22/08/2018

This case concerned alleged oppressive conduct relating to Canberra Eye Hospital Pty Ltd (CEH) which was owned by the majority shareholders (57%) and the minority shareholders (43%).  Each of the CEH shareholders were ophthalmologists who performed cataract surgery at the Hospital.

The dispute began when the minority shareholders retired from practice (and ceased contributing to the revenue of the Hospital) while continuing to hold their shares in CEH.  Frustrated with the refusal of the minority shareholders to transfer their shares to the majority shareholder (or other surgeons who may come to work at the Hospital), the majority shareholders:

  • established their own hospital, which put CEH under financial strain;
  • frustrated attempts by one of the minority shareholders to get another surgeon accredited to work at the Hospital; and
  • procured the appointment of two supposedly independent directors (New Directors) (who were in fact associated with one of the majority directors) and who used their powers to place CEH into voluntary administration just before the new surgeon was due to start and at a time when CEH was clearly not insolvent.
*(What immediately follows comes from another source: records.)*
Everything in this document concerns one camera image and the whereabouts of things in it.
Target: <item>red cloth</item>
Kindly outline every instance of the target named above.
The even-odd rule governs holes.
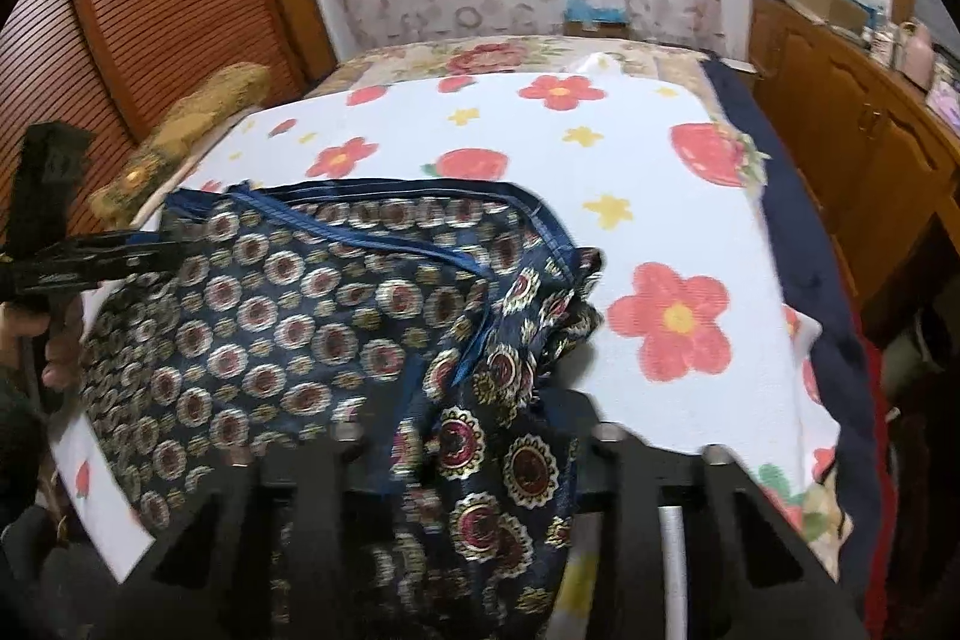
[[[880,473],[880,535],[874,552],[870,572],[870,585],[864,598],[864,624],[870,637],[881,640],[887,621],[887,567],[890,562],[890,548],[893,545],[894,522],[896,520],[896,491],[887,472],[887,413],[890,405],[880,389],[880,350],[864,338],[860,332],[860,341],[867,353],[867,372],[870,375],[870,391],[874,397],[874,437],[877,439],[877,471]]]

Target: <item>human hand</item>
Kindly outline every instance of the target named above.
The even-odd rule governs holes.
[[[0,305],[0,366],[20,368],[20,338],[40,336],[50,326],[48,314],[32,313],[16,304]],[[42,383],[62,391],[80,380],[80,336],[83,335],[83,301],[73,299],[64,323],[55,323],[47,340]]]

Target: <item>pillow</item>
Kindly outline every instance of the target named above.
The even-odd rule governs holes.
[[[221,68],[190,95],[174,102],[112,183],[94,191],[90,212],[109,229],[130,225],[140,207],[165,183],[211,129],[270,92],[270,70],[255,63]]]

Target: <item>dark sleeve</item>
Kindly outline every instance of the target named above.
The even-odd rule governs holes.
[[[43,423],[14,373],[0,367],[0,530],[34,504],[43,443]]]

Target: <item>wooden cabinet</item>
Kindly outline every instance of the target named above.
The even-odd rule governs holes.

In finding that the minority shareholders had made out their claim of oppressive conduct, Hammerschlag J in the Supreme Court of New South Wales found that:

  • from when the New Directors were appointed, CEH’s affairs were conducted in a sustained and deliberate way contrary to interests of the members as a whole and oppressive to the minority shareholders, and the New Directors, in concert with the majority shareholders, acted so as to prefer the interests of the majority shareholders over the minority shareholders;
  • the majority shareholders had no intention of furthering the interests of CEH because their underlying grievance was the entitlement of the majority shareholders to a share in the profit of CEH;
  • the majority shareholders made no attempt to attract surgeons for CEH (and frustrated the accreditation of the new surgeon sourced by the minority shareholders), took CEH’s valuable employees, failed to provide funding to CEH and sought to take CEH’s head lease;
  • there was evidence that voluntary administration had been under consideration from an early stage, yet the proposal was sprung on the minority shareholders in a way which precluded discussion of it or an opportunity to make an injunction application;
  • voluntary administration was in the interests of the majority shareholders but entirely inimical to the interests of the minority shareholders;
  • the appointment of the voluntary administrator was in bad faith and for improper purposes, and the New Directors acted in a manner so unfair to the minority shareholders that no reasonable director would have thought it to be fair – they consulted with the majority shareholders to the exclusion of the minority shareholders, took secret remuneration from the majority shareholders and prevented the minority shareholders from having any real participation in the process resulting in the appointment of the voluntary administrator.

The minority shareholders also sought an order that the majority compensate them for the difference between what their shares were worth and what they were paid.  However, Hammerschlag J found that while:

  • the oppressive conduct did induce the minority shareholders to sell their shares; and
  • an order requiring the payment of money was within the Court’s power to make orders under section 233(1)(j) of the Act,

the minority shareholders did, in this case, receive fair value for their shares.